Adobe has been releasing a series of surveys looking at how consumers look at and absorb content, and a recent one – The State of Content: Expectations on the Rise – caught my eye, as it provides some useful insights on the importance of really thinking about the audience and tuning the content to that group, when possible.

The free report was released a couple of months ago, based on September interviews of some 2,000 Americans, 18+. The report makes it very clear that what interests, attracts and holds boomers like me isn’t necessarily going to work for Generation X and certainly not for Millennials. That’s important, because programming/content decisions on many networks may be getting made by people from a different age bracket that’s out of tune with the core audience.

And it works both ways. Yes, Boomers often don’t “get” Millennials. My daughter sent me a video link the other day she thought was fall-down funny. But are Millennials any more likely to understand what interests Boomers?

The point is that what’s on those screens MUST resonate with the core audience. If it doesn’t, in the most simple terms, “It ain’t working.”

Here are some of the insights that struck me from this research:

1 – We all have multiple devices, and are incredibly distracted now.

Millennials use, on average, seven devices and refer to 14 different content sources. Boomers use four devices and have, on average, nine different content sources. At any given time, we’re all “multi-screening” – using an average of 2.42 devices at once. Almost half of millennials admit they are distracted consumers, as a result.

The effect of that distraction – we prefer to skim brief information pieces, and would rather watch a video than read a lengthy news report.

entertainment value

2 – Entertainment value and design quality are just as valuable as accuracy.

A little disturbingly – the younger the crowd, the more likely those viewers are to put more importance on the entertainment value of something than its accuracy. A third of Millennials say entertainment value is more important, while that number dips to 10 percent among Boomers.

3 – Peers, family and friends are more trusted as content sources than professional content producers.

The rush to generate content, and the wobbly concern over its accuracy, has led to consumers, as a whole, being very suspicious about the bias of news or the accuracy, particularly, of images. In a weird twist – and a show of the plunging regard for news organizations – the most trusted sources of content are peers, colleagues and friends and family.

content ranking

4 – Design quality matters when content consumption time is fleeting.

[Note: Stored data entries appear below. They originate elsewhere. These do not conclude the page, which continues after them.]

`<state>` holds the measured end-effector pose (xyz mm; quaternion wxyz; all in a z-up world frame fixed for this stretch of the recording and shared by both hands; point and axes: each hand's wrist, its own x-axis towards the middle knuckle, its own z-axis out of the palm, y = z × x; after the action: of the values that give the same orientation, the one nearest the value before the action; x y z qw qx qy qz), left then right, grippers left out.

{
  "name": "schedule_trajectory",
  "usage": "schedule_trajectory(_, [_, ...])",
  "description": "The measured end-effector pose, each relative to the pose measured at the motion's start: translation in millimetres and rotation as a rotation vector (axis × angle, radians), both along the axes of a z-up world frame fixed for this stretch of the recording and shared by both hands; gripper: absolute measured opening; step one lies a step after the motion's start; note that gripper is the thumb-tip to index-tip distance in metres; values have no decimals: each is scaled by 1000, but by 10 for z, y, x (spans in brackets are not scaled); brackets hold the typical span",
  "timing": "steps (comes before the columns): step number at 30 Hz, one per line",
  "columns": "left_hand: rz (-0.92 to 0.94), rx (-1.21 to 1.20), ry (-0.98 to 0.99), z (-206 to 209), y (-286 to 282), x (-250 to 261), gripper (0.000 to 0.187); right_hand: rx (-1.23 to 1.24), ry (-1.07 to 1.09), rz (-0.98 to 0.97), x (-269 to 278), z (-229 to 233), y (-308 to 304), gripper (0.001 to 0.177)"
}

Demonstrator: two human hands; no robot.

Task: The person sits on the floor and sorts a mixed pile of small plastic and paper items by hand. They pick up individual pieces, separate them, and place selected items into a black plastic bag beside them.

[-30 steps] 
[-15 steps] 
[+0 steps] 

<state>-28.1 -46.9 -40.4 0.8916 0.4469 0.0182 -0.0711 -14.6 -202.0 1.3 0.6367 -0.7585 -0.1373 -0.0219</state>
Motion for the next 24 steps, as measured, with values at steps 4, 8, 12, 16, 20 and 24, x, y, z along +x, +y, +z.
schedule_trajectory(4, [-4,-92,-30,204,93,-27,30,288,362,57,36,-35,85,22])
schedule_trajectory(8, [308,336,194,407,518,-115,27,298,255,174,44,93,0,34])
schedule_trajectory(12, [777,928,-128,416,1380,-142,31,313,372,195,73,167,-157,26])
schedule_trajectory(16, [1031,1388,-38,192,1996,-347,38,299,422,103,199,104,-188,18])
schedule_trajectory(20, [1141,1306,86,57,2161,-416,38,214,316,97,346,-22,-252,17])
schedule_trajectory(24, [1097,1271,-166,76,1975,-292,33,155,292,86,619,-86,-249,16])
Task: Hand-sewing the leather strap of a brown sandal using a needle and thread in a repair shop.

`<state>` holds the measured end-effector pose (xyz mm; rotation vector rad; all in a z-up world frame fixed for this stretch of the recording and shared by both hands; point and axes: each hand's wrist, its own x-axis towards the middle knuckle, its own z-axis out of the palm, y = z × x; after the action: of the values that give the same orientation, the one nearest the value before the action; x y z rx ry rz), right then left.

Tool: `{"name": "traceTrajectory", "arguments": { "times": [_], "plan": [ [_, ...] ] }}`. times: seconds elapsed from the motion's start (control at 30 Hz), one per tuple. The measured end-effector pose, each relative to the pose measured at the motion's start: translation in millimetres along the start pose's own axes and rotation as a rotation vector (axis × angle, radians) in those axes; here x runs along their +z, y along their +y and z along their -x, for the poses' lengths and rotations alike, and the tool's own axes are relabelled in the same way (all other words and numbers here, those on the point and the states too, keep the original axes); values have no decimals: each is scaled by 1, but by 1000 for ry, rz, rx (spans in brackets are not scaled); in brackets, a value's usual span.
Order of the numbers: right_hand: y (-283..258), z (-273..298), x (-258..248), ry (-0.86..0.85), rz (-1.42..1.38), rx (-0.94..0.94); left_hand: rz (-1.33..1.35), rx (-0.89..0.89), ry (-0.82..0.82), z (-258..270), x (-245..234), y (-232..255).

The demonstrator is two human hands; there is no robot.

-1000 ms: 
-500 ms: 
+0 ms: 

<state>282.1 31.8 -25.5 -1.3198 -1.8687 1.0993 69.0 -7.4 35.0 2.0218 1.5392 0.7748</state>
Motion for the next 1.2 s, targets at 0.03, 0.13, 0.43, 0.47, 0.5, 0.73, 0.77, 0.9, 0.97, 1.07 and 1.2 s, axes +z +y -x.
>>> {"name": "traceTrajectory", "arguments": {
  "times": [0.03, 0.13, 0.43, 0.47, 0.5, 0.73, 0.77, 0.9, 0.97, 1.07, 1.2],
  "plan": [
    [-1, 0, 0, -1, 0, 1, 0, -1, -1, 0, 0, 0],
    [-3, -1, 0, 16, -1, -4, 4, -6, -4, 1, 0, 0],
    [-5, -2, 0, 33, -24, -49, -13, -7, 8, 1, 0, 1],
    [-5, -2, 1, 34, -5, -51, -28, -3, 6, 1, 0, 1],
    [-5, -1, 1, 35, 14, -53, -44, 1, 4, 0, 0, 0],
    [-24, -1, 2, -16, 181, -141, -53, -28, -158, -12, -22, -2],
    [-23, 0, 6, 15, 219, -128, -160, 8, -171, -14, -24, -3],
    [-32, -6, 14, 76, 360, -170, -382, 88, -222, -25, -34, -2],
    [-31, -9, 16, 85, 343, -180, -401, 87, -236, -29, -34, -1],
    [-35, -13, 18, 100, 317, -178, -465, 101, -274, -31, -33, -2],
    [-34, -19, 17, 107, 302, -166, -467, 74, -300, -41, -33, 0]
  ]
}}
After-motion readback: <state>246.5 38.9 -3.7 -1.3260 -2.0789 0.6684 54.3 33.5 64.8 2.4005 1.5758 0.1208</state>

The research shows people – particularly those Millennials – will invest more of their fleeting attention time looking at something that is beautifully designed than something simple and plain. The research found the most important factors for content on screens were:

The least important – and this should be instructive to the crowd that goes on and on about “engagement” – was content that was interactive.

 

As always, what’s important to people regarding the screens in their hands, on their desks and in their living rooms doesn’t necessarily align with what’s important with respect to digital signage and Digital OOH screens in public spaces. The dynamics are different.

But this sort of research offers both clues and cues.

If your crowd, your core audience, skews to Millennials because that’s the core workplace population or the target consumer, then your creative and content programming approach better be thinking in terms of what resonates for that bunch. The templates you’d normally use, the content subscription mix, the design approach might all be spot on, or completely wrong.

The smart approach is, at minimum, to test and tweak, test and tweak, your approach. The entirely wrong approach – and we all see it – is to just copy what others do, use the content that’s available or cheap to subscribe to, and load it all on the screen, assuming everyone will like it or love it. As the great Denys Lavigne (Arsenal/Christie) says, you have to earn viewers.

There is so much good information out there. It doesn’t need to say DIGITAL SIGNAGE RESEARCH to make it relevant.